Pelo menos é isso que se pode depreender dessa novela dos ianomâmis que não conseguem sobreviver sem ajuda governamental. Os coitados ficam lá parados, deitados na rede, olhando pro teto, esperando a marmita chegar. Não conseguem fazer uma rocinha, caçar uma capivara, nada de nada.
E não pense que é por falta de espaço. Quem tem memória deve lembrar de quando sua reserva foi criada, no governo Collor, sob intensa pressão internacional. Diziam que eles não podiam ser limitados pelas fronteiras atuais e precisavam de uma área imensa para que pudessem zanzar de um lado para outro como sua cultura exigia.
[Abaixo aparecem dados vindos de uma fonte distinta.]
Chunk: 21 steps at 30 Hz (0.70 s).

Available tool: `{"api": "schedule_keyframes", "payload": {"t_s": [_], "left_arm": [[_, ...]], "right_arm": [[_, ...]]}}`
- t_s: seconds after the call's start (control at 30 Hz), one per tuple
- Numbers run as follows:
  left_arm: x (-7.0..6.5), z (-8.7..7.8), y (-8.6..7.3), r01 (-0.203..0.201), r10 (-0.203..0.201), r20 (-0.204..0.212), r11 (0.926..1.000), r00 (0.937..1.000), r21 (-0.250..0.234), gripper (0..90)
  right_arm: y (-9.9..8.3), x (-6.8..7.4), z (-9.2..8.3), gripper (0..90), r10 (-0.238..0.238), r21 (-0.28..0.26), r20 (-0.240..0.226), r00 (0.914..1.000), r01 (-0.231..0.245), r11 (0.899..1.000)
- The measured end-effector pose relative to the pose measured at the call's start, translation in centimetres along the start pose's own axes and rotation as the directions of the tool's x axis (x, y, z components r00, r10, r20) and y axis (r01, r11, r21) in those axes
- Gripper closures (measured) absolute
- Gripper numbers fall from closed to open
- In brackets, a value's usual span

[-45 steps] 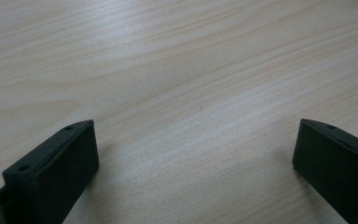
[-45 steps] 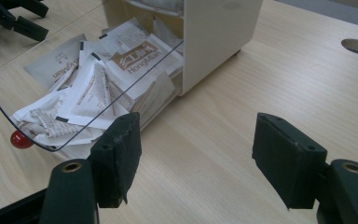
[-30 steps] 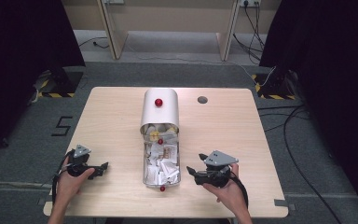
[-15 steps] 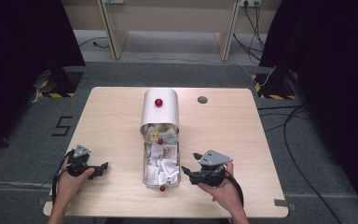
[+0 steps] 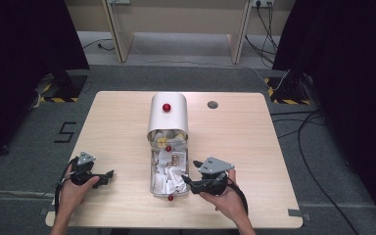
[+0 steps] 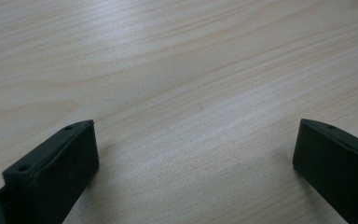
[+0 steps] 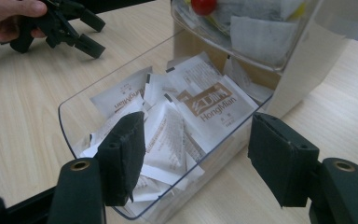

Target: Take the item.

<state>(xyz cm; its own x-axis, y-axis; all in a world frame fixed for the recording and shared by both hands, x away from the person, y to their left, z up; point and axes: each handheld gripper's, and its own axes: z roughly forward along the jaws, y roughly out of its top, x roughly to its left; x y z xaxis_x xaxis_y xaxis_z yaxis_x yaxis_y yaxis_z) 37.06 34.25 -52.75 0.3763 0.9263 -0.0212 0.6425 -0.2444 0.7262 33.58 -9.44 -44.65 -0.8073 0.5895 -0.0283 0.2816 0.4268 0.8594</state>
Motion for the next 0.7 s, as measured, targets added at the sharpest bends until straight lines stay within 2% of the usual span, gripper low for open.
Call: {"api": "schedule_keyframes", "payload": {"t_s": [0.7], "left_arm": [[0.0,0.0,0.0,0.000,0.000,0.000,1.0000,1.0000,0.000,0.0]], "right_arm": [[0.9,0.6,1.6,38.8,-0.015,-0.008,-0.031,0.9994,0.015,1.000]]}}
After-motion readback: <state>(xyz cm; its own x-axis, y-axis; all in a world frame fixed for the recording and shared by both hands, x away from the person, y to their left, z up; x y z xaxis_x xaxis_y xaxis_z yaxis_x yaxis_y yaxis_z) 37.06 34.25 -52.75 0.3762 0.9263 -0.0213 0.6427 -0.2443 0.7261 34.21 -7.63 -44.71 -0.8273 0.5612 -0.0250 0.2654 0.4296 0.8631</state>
Como resultado, o Brasil lhes destinou uma área maior que duas Suíças e a Venezuela contribuiu com quase outro tanto. Nesse imenso território, a maior reserva coberta por floresta do mundo, circulam cerca de 35 mil indivíduos, aproximadamente a população do bairro do Bom Retiro, um dos menores de São Paulo.
Também não é por falta de caçadores. Para garantir que estes não escasseiem, o primeiro filho das mulheres ianomâmis é sempre macho, se nascer fêmea elas já matam antes de voltar para a aldeia. Se nascer macho e com alguma deformidade, matam também. E se o problema físico se manifestar mais tarde, matam igual.
Se não faltam ianomâmis aptos para a caça, talvez falte o que caçar. Como ninguém consegue policiar uma área daquele tamanho, sua reserva tem sido invadida por garimpeiros, traficantes e assemelhados, que fazem eventualmente seus churrascos. Mas daí a faltar capivara para meia dúzia de índios vai uma grande distância.
Assim, parece que eles têm o que precisam, mas essa visão pode ser um etnocentrismo de nossa parte. Talvez exista um problema de ordem cultural, transcendental, alguma mensagem que os espíritos da floresta mandaram aos pajés ianomâmis, proibindo seu povo de pegar uma fruta na árvore, comer uma raiz ou catar um peixe no rio.
O fato concreto (como diz aquele) é que eles precisam ser alimentados pelo homem branco e, aqui ou na Venezuela, alguém não enviou as marmitas em tempo hábil.
Precisamos resolver logo essa questão, é a nossa obrigação. Depois sim, devemos tentar resolver o grande mistério por trás de tudo isso, que é saber quem alimentava os ianomâmis antes da chegada dos europeus. Os incas? Um império desconhecido? Extraterrestres? Eram os marmiteiros astronautas?